Confidence Intervals
- Confidence Intervals for the Population Mean, μ
- When Population Standard Deviation σ is Known
- When Population Standard Deviation σ is Unknown
- Determining the Required Sample Size
- Confidence Intervals for the Population Proportion, p
Point and Interval Estimates
- A point estimate is a single number from a sample used to estimate the corresponding population parameter.
- A confidence interval provides additional information about variability when estimating values for a population parameter.
Point Estimates
- Estimating a Population Parameter with a Sample Statistic (a Point Estimate):
- Mean: Sample Mean (\bar{x}) estimates Population Mean (μ).
- Proportion: Sample Proportion (p) estimates Population Proportion (π).
Estimation
- Estimating the mean of a population (μ) from a sample.
- Any function computed from a sample is a potential estimator.
- Choosing an estimator: Unbiased, Minimum Variance, Consistent.
Unbiasedness
- An unbiased estimator produces estimates centered around the true population value.
- Unbiased Estimator: Estimates are centered around the true value.
- Biased Estimator: Estimates are systematically off the true value.
Minimum Variance
- Choosing between estimators: lower variance is better.
- High Variance: Estimates are spread out.
- Low Variance: Estimates are close together.
- Sample Mean is the best estimator for Population Mean (unbiased and minimum variance).
Confidence Intervals
- Quantifying uncertainty associated with a point estimate.
- Interval estimate provides more information than a point estimate.
- Interval estimates are called confidence intervals.
Confidence Interval Estimate
- An interval gives a range of values.
- Takes into consideration variation in sample statistics from sample to sample.
- Based on observation from 1 sample.
- Gives information about closeness to unknown population parameters.
- Stated in terms of level of confidence, but never 100% sure.
Estimation Process
- Population with unknown mean (μ).
- Random sample with mean (\bar{x} = 50).
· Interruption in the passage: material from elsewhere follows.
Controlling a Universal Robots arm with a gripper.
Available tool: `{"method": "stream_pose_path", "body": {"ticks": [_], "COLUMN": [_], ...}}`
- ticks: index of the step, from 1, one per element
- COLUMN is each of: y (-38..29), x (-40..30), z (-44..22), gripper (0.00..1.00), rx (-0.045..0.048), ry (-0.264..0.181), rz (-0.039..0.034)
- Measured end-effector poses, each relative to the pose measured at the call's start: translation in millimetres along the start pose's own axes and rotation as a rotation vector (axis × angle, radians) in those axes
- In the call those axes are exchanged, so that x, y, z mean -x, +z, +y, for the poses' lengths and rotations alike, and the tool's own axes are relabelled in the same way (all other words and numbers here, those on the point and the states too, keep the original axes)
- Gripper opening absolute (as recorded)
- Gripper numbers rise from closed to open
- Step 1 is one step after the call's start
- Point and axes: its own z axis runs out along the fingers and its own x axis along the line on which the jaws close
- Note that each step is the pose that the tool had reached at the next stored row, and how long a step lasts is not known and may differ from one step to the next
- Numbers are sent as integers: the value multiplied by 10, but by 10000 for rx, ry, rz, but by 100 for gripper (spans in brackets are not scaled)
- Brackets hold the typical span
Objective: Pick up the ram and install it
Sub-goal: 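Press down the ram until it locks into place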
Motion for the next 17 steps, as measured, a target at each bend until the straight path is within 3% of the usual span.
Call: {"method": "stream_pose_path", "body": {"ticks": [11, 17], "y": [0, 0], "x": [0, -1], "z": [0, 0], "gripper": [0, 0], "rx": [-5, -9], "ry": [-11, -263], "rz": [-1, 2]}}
- 95% confidence that μ is between 40 and 60.
General Formula
The general formula for all confidence intervals is:
\text{Point Estimate} ± (\text{Critical Value})(\text{Standard Error})
Confidence Level
- Confidence Level: Confidence that the interval will contain the unknown population parameter.
- Determines the critical value.
- A percentage (less than 100%).
Confidence Level, (1-α)
- If confidence level = 95%, then (1 - α) = 0.95
- Relative frequency interpretation: 95% of all constructed confidence intervals will contain the true parameter in the long run.
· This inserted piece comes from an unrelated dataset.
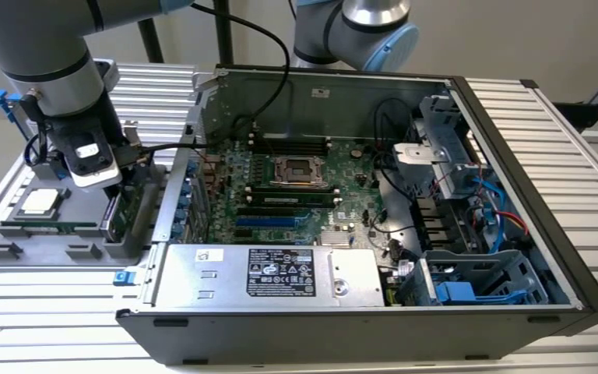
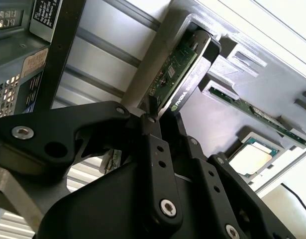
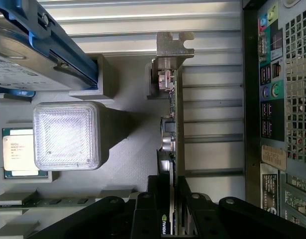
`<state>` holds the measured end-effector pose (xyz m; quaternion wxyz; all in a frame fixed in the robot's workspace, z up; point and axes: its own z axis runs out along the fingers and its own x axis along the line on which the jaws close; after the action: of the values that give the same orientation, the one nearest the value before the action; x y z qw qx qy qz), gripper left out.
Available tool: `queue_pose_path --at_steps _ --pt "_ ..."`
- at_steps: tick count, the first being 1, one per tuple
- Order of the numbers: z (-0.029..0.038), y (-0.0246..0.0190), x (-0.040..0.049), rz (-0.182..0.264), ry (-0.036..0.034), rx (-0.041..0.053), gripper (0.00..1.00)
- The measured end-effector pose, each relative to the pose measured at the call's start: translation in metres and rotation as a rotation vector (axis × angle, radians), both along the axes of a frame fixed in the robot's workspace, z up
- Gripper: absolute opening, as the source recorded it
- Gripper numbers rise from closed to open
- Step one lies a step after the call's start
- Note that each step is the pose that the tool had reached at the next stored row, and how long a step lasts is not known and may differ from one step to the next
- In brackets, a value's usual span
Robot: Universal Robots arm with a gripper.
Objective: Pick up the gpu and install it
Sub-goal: 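Pick up the gpu and move the gpu toward the slot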
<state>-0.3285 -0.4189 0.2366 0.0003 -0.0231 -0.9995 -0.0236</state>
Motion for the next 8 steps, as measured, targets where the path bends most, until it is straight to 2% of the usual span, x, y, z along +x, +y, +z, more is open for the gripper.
queue_pose_path --at_steps 8 --pt "-0.0001 0.0 0.0 0.0 0.0 0.0 0.0"
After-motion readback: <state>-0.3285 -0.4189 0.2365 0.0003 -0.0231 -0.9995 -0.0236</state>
- A specific interval either will or will not contain the true parameter; no probability involved for a specific interval.
Confidence Intervals: Types
- Population Mean
- σ Known
- σ Unknown
- Population Proportion
Confidence Interval for μ (σ Known)
- Assumptions:
- Population standard deviation σ is known.
- Population is normally distributed (or use large sample if not normal).
Finding the Critical Value
- For a 95% confidence interval, the critical values are z{0.025} = -1.96 and z{0.025} = 1.96
Common Levels of Confidence
- Commonly used confidence levels: 90%, 95%, and 99%.
| Confidence Level | Confidence Coefficient, (1 - \alpha) | z value |
|---|---|---|
| 80% | 0.80 | 1.28 |
| 90% | 0.90 | 1.645 |
| 95% | 0.95 | 1.96 |
| 98% | 0.98 | 2.33 |
| 99% | 0.99 | 2.57 |
| 99.8% | 0.998 | 3.08 |
| 99.9% | 0.999 | 3.27 |
Interval and Level of Confidence
- 100(1-\alpha)\% of intervals constructed contain μ; 100α\% do not.
Margin of Error
- Margin of Error (e): amount added and subtracted to the point estimate to form the confidence interval.
- Example: Margin of error for estimating μ, σ known: e = z_{\alpha/2} * \frac{σ}{\sqrt{n}}
Factors Affecting Margin of Error
- Data variation, σ$*: e increases as σ increases.
- Sample size, n: e decreases as n increases.
- Level of confidence, 1 - α: e increases if 1 - α increases.
Example: Waiting Times
- Standard deviation for waiting times is 1 minute (σ = 1).
- Waiting times are normally distributed.
- Collected waiting times for 20 customers; average waiting time is 3.5 minutes (\bar{x} = 3.5).
- Determine a 95% confidence interval for the true mean waiting time.
Interpretation
- Although the true mean may or may not be in this interval, 95% of intervals formed in this manner will contain the true mean.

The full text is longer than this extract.